### Activity
Check each line of the entries below for the word "segment" and state only how many lines have it.

### Exercise input
# # #
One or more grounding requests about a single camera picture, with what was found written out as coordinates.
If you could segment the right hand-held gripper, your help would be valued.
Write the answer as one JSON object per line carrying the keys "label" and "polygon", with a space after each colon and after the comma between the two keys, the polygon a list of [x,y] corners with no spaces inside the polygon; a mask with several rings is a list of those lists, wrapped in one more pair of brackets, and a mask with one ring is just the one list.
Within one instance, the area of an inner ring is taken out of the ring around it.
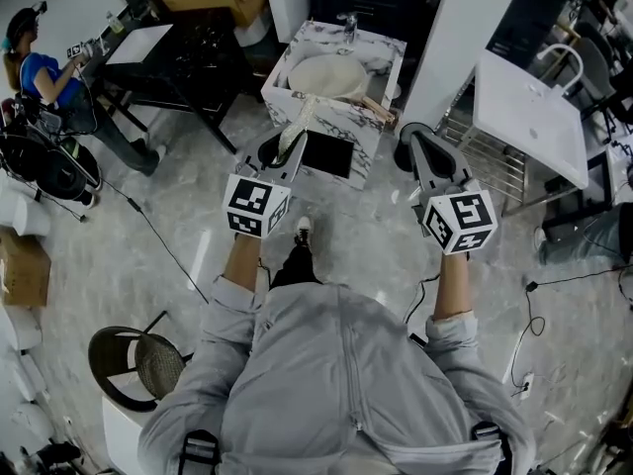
# # #
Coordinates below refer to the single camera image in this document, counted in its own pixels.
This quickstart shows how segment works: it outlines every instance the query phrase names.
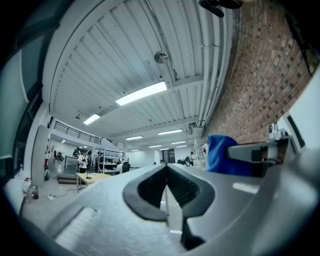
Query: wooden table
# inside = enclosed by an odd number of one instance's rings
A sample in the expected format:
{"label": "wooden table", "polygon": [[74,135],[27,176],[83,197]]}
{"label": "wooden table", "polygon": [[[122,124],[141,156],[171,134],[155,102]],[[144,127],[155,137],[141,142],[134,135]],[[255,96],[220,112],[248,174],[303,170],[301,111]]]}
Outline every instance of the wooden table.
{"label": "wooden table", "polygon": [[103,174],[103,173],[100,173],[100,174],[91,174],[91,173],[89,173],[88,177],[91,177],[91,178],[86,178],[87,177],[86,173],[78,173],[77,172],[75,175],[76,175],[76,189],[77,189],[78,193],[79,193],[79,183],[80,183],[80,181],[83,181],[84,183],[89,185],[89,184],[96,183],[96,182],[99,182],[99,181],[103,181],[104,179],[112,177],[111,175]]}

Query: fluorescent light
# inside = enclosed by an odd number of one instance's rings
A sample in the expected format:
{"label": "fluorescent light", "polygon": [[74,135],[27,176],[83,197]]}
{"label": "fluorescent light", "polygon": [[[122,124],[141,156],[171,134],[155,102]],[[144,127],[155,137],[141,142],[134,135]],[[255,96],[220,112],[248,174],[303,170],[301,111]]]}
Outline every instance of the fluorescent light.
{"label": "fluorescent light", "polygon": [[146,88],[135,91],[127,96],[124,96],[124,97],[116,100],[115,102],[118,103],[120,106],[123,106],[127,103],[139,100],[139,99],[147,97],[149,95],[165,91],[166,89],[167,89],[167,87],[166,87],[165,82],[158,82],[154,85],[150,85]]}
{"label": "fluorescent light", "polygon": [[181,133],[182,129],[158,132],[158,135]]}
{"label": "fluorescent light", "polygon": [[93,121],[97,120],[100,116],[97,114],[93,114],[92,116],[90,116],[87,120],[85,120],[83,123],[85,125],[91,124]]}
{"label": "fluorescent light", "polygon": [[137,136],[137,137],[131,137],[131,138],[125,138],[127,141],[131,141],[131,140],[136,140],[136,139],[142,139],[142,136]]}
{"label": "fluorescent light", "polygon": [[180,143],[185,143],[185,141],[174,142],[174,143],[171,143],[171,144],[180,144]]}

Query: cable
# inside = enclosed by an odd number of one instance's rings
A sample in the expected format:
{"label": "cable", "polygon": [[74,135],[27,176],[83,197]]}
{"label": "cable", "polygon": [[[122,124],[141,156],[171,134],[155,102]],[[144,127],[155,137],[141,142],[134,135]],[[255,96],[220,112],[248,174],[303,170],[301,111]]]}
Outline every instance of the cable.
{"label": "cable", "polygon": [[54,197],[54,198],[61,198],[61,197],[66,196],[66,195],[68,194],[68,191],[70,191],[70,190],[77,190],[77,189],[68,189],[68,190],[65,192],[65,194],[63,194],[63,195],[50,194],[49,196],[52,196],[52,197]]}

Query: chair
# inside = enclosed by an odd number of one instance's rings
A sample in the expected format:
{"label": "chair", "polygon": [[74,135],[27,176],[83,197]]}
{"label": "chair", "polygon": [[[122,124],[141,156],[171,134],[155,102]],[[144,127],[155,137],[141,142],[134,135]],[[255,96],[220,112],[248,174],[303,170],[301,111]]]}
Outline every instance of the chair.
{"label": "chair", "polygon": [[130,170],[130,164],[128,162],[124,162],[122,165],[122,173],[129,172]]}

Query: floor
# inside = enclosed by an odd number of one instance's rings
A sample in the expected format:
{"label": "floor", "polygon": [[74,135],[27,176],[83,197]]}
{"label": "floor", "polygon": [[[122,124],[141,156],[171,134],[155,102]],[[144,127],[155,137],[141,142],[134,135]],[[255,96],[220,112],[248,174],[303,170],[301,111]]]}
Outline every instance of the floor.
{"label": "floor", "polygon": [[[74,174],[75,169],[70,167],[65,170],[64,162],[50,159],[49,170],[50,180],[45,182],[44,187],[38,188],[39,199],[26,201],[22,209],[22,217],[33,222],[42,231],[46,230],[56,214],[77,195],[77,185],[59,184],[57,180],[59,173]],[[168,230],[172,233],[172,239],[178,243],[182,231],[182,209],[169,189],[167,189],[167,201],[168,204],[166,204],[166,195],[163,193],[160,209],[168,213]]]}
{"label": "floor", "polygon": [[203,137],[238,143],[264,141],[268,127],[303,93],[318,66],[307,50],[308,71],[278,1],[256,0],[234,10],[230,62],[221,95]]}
# # #
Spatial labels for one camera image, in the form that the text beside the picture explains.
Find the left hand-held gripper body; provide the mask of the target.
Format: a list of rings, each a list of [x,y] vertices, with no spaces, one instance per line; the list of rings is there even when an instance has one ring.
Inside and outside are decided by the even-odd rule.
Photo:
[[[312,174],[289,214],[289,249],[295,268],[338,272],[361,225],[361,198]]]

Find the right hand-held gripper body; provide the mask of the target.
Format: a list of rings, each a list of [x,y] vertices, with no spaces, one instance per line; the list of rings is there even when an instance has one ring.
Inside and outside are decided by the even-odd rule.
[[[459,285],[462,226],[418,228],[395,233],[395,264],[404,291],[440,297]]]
# # #
### Result of this exercise
2